Diagnostics of an ataxy

Diagnosing of an ataxy is based on identification of diseases in a family of the patient and existence of an ataxy. Brain EEG at Pierre Mari's ataxy and Fridreykh's ataxy reveals the following violations: diffusion delta and theta activity, alpha rhythm reduction. In laboratory researches violation of exchange of amino acids is observed (concentration of a leucine and an alanina is reduced, also reduced their ekskretion with urine). On MRT of a brain the atrophy of trunks back and a brain, and also the top departments of a worm is found. By means of an electromyography reveal aksonalno-demiyeliniziruyushchy defeat of touch fibers of peripheral nerves.

At differentiation of an ataxy it is necessary to consider variability of a clinical picture of an ataxy. In clinical practice rudimentary kinds of an ataxy and its transitional forms when clinical manifestations are similar to symptoms of a family paraplegia (spastic), neural amyotrophy and multiple sclerosis are observed.

Diagnosing of a hereditary ataxy requires performing direct or indirect DNA diagnostics. By means of molecular and genetic methods diagnose an ataxy for the patient then carry out indirect DNA diagnostics. With its help establish a possibility of inheritance of a pathogen of an ataxy by other children in a family. Performing complex DNA diagnostics is possible, it requires biomaterial of all family members (biological parents of the child and all other children of this parental couple). Prenatal DNA diagnostics is in rare instances shown.

Treatment and forecast of an ataxy

Treatment of an ataxy is carried out by the neurologist. It mainly symptomatic also has to include: the all-strengthening therapy (vitamins of group B, ATP, antikholinesterazny means); a special complex of gymnastic exercises of LFK directed to strengthening of muscles and reduction a diskoordination. At Fridreykh's ataxy, considering pathogenesis of a disease, in treatment the medicines supporting functions of mitochondrions (amber acid, Riboflavinum, coenzyme Q10, vitamin E) can play a large role.
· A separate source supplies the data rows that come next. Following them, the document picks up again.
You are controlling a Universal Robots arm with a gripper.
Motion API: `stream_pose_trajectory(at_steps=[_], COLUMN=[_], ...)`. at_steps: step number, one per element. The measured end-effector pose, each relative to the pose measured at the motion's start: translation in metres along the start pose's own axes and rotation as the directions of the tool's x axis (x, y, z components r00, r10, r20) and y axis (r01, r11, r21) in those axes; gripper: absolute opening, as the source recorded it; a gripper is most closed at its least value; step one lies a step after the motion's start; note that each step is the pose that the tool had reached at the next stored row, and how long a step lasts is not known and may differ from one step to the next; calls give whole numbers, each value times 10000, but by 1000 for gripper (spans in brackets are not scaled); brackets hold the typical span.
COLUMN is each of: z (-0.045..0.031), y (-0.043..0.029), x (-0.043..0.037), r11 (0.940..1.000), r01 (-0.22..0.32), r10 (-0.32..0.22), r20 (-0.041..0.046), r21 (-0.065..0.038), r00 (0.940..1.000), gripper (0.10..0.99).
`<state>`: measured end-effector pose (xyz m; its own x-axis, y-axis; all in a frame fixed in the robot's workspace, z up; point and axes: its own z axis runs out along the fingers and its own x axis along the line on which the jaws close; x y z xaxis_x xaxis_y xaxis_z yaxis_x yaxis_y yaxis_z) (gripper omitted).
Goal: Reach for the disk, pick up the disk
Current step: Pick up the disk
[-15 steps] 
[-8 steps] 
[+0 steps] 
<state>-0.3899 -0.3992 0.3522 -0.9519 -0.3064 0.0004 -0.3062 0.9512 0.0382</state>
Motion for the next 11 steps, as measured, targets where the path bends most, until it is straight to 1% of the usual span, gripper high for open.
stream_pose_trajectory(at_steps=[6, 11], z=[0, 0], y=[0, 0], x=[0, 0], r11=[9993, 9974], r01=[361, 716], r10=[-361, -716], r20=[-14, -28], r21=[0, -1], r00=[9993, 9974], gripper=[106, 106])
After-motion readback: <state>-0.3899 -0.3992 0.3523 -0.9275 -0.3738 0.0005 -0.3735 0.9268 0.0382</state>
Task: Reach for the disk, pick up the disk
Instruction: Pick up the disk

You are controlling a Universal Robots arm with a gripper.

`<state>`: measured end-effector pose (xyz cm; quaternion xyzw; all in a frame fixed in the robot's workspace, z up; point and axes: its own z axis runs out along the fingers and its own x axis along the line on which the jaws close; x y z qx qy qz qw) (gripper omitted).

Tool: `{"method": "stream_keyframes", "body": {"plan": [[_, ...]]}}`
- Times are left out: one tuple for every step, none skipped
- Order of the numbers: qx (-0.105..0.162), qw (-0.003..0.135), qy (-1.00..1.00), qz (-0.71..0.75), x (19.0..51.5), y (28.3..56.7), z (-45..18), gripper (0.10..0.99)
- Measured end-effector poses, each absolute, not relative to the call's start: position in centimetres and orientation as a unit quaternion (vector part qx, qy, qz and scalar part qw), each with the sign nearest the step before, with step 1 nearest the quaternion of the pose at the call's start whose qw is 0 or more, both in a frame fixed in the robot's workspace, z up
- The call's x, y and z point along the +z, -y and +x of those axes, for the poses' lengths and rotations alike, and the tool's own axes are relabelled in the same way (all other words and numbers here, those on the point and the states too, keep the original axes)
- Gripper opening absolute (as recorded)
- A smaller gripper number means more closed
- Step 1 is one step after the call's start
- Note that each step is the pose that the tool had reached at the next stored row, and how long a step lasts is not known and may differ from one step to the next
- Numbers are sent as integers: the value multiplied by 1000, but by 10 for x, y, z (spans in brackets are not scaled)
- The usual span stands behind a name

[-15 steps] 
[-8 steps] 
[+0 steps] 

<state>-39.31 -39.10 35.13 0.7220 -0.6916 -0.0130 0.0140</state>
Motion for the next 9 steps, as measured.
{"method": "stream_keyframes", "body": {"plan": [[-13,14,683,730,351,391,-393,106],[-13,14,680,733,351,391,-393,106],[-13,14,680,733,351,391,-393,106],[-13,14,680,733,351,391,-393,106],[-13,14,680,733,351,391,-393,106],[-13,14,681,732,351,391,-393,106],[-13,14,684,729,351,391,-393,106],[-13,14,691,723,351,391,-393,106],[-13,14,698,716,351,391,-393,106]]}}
Correction of an immunodeficiency is necessary for treatment of an ataxy-teleangiektazii, except the above-stated algorithms. For this purpose appoint a course of treatment immunoglobulin. Radiation therapy in such cases is contraindicated, besides it is necessary to avoid the excessive x-ray radiation and long stay in the sun.

The forecast of genomic hereditary diseases is unfavourable. Slow progressing of psychological violations is noted. Working capacity in the most part of cases is reduced. However, thanks to symptomatic treatment and prevention of repeated infectious diseases, injuries and intoxications patients have an opportunity to live up to old age. With the preventive purpose it is necessary to avoid the birth of children in families where there are patients with a hereditary ataxy. Besides, it is recommended to exclude a possibility of any related marriages.

Ataxy - treatment should be carried out only under the supervision of a doctor. Self-treatment is unacceptable!!!